Collection entries
----------------
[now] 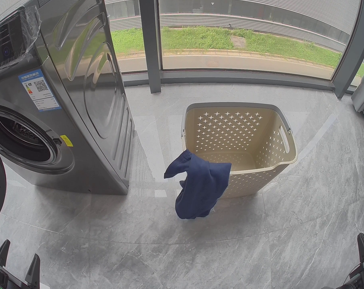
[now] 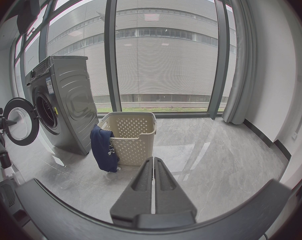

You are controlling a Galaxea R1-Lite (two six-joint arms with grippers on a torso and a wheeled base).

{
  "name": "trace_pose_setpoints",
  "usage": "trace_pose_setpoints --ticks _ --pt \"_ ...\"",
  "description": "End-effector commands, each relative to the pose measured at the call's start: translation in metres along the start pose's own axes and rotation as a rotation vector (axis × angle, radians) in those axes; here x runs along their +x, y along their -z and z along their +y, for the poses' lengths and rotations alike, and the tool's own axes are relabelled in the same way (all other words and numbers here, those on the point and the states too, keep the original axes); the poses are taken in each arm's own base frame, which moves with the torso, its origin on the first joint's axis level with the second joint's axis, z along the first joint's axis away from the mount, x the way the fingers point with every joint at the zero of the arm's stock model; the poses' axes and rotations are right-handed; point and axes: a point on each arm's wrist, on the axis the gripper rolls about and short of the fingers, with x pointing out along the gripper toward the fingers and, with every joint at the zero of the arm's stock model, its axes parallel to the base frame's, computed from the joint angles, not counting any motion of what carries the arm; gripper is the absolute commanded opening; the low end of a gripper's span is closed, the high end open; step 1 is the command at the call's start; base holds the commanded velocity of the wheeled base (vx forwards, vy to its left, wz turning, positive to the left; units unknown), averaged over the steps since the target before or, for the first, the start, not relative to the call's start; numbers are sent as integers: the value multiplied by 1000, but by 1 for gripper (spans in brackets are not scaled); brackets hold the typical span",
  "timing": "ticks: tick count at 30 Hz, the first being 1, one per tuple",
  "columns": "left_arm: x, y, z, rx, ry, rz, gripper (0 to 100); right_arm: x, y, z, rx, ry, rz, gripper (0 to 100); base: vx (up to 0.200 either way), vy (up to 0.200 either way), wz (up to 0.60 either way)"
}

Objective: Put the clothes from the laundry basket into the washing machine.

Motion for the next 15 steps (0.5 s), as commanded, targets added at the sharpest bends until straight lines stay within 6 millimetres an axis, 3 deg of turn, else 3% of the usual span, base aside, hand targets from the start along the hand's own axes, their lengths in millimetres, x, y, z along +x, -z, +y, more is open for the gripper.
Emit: trace_pose_setpoints --ticks 1,15 --pt "0 5 0 0 -2 2 100 0 5 0 -1 0 1 0 0 0 0" --pt "0 5 0 0 0 0 100 0 5 0 -3 -8 1 0 0 0 0"
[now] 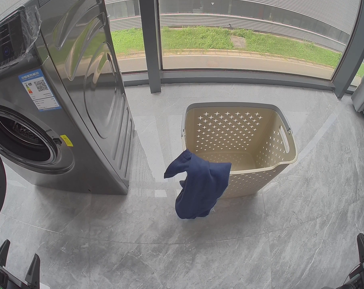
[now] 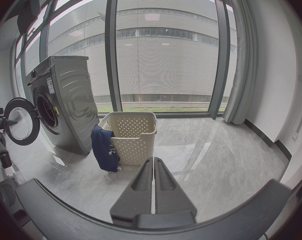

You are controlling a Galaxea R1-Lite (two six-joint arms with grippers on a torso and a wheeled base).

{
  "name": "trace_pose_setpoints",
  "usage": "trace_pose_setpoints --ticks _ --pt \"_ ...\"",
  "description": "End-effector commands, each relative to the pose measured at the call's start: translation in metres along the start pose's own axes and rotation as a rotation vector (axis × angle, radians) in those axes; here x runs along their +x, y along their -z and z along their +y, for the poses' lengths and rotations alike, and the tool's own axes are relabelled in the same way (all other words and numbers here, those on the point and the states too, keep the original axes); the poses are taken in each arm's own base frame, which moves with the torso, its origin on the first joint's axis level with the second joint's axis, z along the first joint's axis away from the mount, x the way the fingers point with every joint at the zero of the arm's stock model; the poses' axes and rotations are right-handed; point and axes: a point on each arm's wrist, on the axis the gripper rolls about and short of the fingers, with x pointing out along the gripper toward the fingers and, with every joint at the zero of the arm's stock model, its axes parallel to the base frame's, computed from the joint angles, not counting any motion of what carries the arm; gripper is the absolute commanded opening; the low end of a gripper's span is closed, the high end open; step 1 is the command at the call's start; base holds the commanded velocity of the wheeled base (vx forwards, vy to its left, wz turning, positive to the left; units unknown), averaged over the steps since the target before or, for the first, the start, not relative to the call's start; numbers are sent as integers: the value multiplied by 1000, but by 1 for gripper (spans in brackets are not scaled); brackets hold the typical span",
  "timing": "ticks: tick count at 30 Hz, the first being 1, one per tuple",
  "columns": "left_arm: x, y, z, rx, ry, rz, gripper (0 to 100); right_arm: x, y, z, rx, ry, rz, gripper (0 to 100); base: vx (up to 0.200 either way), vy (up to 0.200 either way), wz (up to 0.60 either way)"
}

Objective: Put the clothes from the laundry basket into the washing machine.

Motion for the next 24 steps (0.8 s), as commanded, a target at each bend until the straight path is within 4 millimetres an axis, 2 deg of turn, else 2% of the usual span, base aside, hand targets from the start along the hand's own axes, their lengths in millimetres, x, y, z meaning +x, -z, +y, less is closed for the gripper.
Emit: trace_pose_setpoints --ticks 1,17,24 --pt "0 5 0 0 2 0 100 0 5 0 -3 0 0 0 0 0 0" --pt "0 5 0 -3 2 0 100 0 5 0 0 0 0 0 0 0 0" --pt "0 5 0 -5 3 0 100 0 5 0 0 0 0 0 0 200 0"
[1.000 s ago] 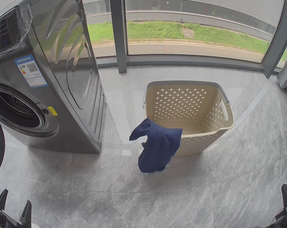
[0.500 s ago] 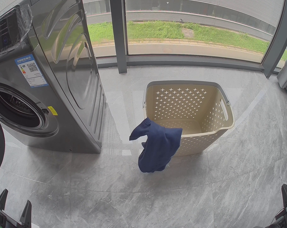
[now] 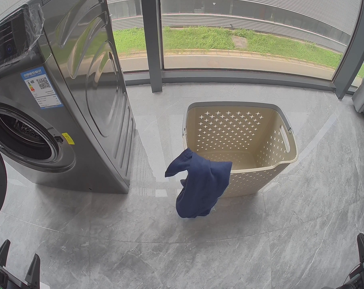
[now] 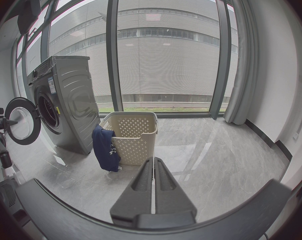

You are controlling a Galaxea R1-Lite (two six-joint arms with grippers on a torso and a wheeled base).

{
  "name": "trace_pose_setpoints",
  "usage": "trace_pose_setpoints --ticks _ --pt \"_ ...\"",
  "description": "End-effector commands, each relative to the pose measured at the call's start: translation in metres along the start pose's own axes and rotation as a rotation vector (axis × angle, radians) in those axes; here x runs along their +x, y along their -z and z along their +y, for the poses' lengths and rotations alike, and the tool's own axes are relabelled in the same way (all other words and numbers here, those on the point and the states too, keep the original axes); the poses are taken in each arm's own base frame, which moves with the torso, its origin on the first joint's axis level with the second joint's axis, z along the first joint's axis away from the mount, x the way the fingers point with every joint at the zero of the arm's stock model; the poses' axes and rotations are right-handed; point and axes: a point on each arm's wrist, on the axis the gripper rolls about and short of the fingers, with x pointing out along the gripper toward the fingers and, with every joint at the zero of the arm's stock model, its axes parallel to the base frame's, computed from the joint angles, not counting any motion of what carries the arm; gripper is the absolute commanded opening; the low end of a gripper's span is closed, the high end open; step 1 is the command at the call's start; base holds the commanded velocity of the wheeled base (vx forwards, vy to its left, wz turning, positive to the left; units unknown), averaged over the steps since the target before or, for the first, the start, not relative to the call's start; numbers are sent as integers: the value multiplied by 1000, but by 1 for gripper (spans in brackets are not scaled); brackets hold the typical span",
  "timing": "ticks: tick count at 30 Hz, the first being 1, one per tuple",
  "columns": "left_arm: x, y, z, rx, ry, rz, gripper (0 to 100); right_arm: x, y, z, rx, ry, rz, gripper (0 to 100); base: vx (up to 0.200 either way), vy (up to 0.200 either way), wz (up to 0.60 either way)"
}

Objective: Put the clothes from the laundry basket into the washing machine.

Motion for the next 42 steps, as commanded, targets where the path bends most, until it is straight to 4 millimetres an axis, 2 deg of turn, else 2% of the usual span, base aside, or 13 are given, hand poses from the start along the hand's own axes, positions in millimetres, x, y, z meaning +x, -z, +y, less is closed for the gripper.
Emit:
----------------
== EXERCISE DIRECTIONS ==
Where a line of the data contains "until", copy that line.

== SOLUTION TO THIS TASK ==
Motion for the next 15 steps (0.5 s), as commanded, targets added at the sharpest bends until straight lines stay within 6 millimetres an axis, 3 deg of turn, else 3% of the usual span, base aside, hand targets from the start along the hand's own axes, their lengths in millimetres, x, y, z along +x, -z, +y, more is open for the gripper.
Motion for the next 24 steps (0.8 s), as commanded, a target at each bend until the straight path is within 4 millimetres an axis, 2 deg of turn, else 2% of the usual span, base aside, hand targets from the start along the hand's own axes, their lengths in millimetres, x, y, z meaning +x, -z, +y, less is closed for the gripper.
Motion for the next 42 steps, as commanded, targets where the path bends most, until it is straight to 4 millimetres an axis, 2 deg of turn, else 2% of the usual span, base aside, or 13 are given, hand poses from the start along the hand's own axes, positions in millimetres, x, y, z meaning +x, -z, +y, less is closed for the gripper.

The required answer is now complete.